The nation’s farm population is aging rapidly. In the last five years the number of farmers over the age of 75 has increased by 30 percent and the number of farmers under the age of 25 has decreased by 20 percent.  Providing a path for young men and women who want to start a farm or ranch is critical to the continued viability of the agricultural sector and the vitality of rural America.

Helping Pork and Poultry Producers Reduce Catastrophic Losses

Pork and poultry producers are exposed to trade and food safety disruptions to their export markets, which contributes to the importance of addressing the issue of catastrophic losses.
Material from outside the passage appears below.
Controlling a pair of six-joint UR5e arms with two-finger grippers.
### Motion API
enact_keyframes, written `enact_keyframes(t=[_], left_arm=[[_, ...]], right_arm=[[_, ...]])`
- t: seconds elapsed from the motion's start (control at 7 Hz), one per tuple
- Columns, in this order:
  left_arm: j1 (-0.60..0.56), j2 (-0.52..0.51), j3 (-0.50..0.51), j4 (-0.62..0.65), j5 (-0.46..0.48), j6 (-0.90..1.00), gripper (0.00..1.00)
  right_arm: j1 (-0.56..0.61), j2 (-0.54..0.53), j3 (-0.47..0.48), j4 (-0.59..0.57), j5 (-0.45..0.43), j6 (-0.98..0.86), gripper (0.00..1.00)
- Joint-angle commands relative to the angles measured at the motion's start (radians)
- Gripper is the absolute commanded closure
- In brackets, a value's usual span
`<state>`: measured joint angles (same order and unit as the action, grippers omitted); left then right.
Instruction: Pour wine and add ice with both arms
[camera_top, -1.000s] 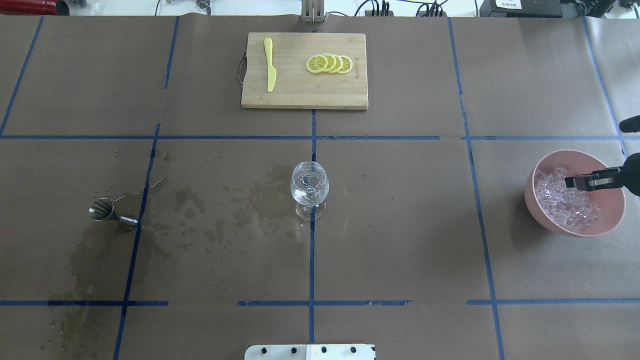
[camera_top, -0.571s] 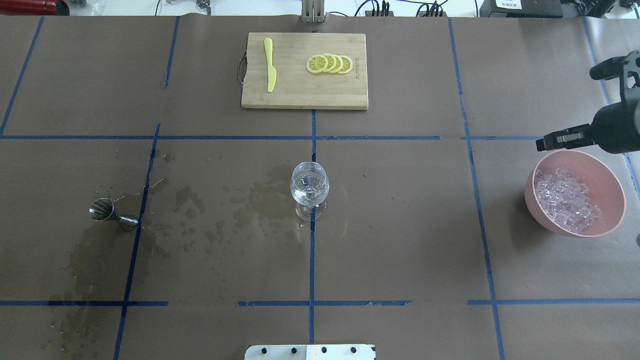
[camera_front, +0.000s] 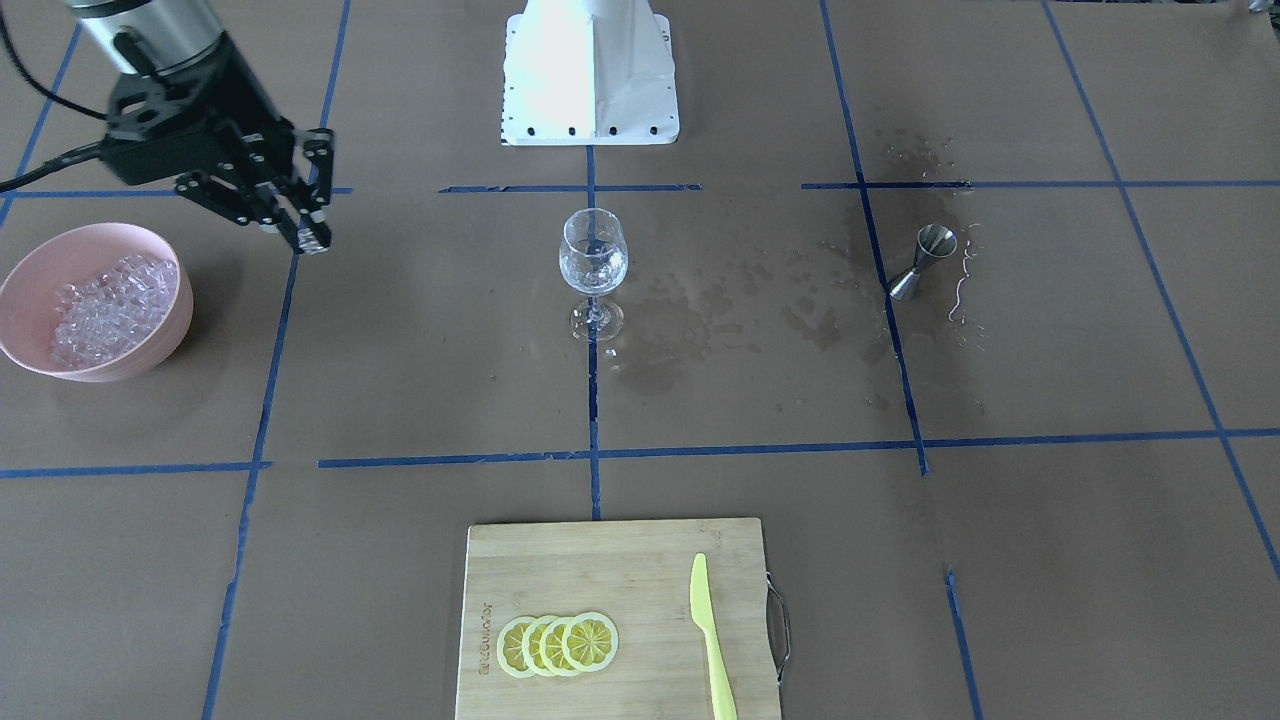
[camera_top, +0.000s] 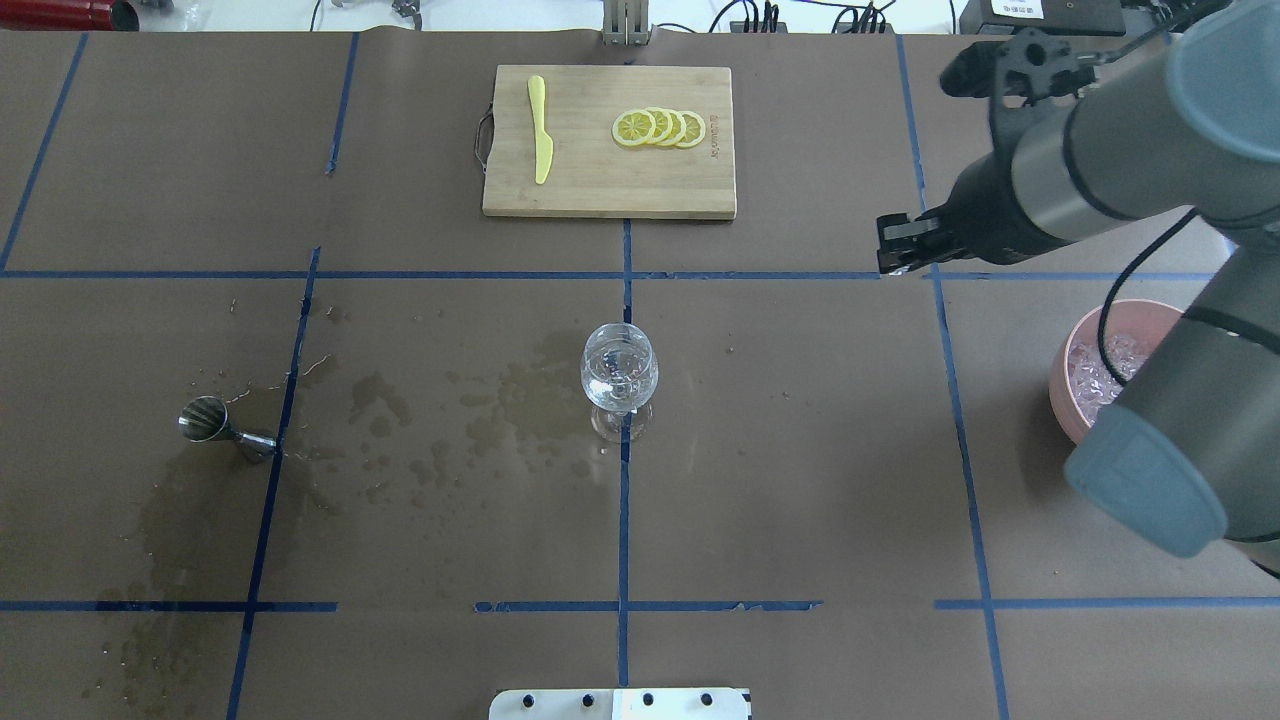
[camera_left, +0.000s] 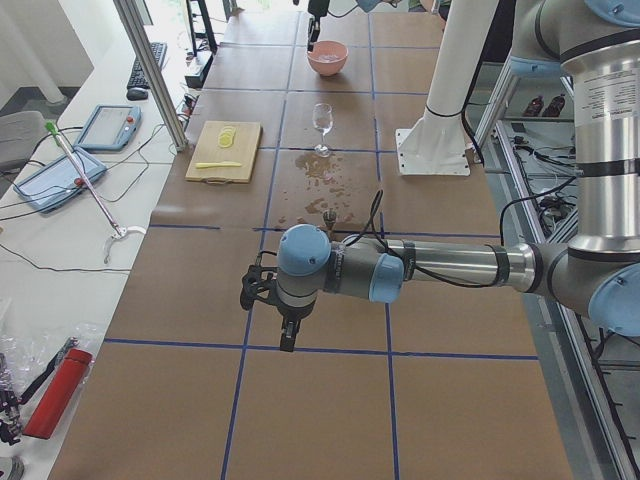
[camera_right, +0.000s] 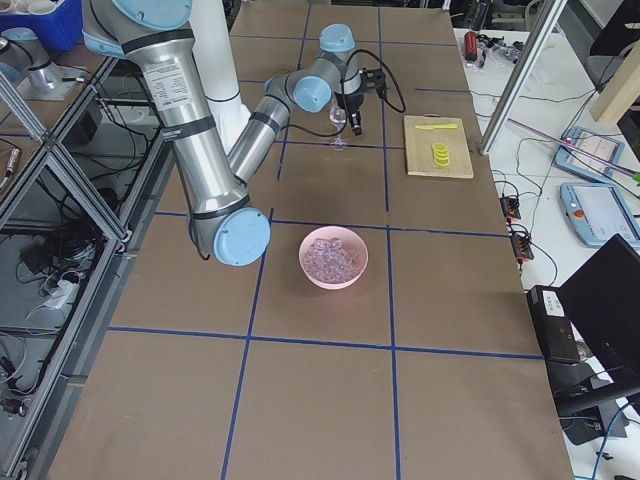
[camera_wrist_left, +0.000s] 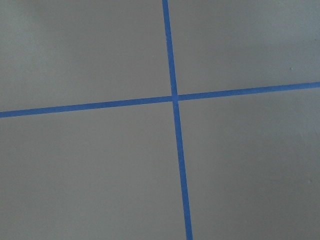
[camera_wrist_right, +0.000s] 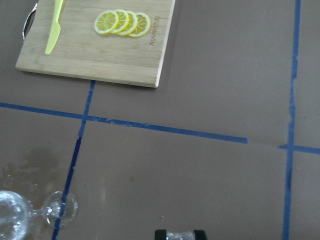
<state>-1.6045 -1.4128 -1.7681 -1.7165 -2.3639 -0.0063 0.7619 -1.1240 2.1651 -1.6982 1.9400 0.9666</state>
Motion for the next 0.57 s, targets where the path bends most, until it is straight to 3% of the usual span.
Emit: enact_keyframes(t=[0.0, 0.14, 0.43], left_arm=[[0.0, 0.0, -0.002, -0.002, 0.0, 0.0, 0.0], [0.0, 0.0, -0.002, -0.002, 0.0, 0.0, 0.0], [0.0, 0.0, -0.001, -0.002, 0.0, 0.0, 0.0]], right_arm=[[-0.18, 0.171, -0.046, -0.103, -0.198, 0.163, 1.0], [-0.238, 0.231, -0.098, -0.104, -0.276, 0.228, 1.0], [-0.277, 0.337, -0.2, -0.104, -0.3, 0.268, 1.0]])
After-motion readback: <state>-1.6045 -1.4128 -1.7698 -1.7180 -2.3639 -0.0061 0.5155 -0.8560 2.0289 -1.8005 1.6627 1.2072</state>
Klobuchar included a provision that would require a feasibility study for insuring swine producers against catastrophic losses, and she also cosponsored a provision that would require a feasibility study for insuring turkey and chicken producers against catastrophic losses.

Klobuchar has fought to keep international markets open to U.S. pork producers.  Following Russia’s decision in 2009 to refuse U.S. pork products, Klobuchar sent a letter to President Obama requesting that he use all available means to restore the normal trade of U.S. pork to Russia.  Klobuchar also worked with her colleagues to successfully reopen the Chinese market to U.S. pork exports in 2010.

Improving Rural Transportation and Addressing Captive Shipping Issues

Captive shipping has been a concern in rural communities in Minnesota, where agricultural producers only have access to one rail company to ship their goods to market. Klobuchar’s provision would authorize a joint study by the U.S. Departments of Agriculture and Transportation to examine rural transportation issues, including captive shipping issues, to help farmers and ranchers move their products more quickly and efficiently. The provision requires the study to be updated every three years and directs the Secretary of Agriculture to report his recommendations for improvements in rural transportation policy to the Senate and House Agriculture Committees.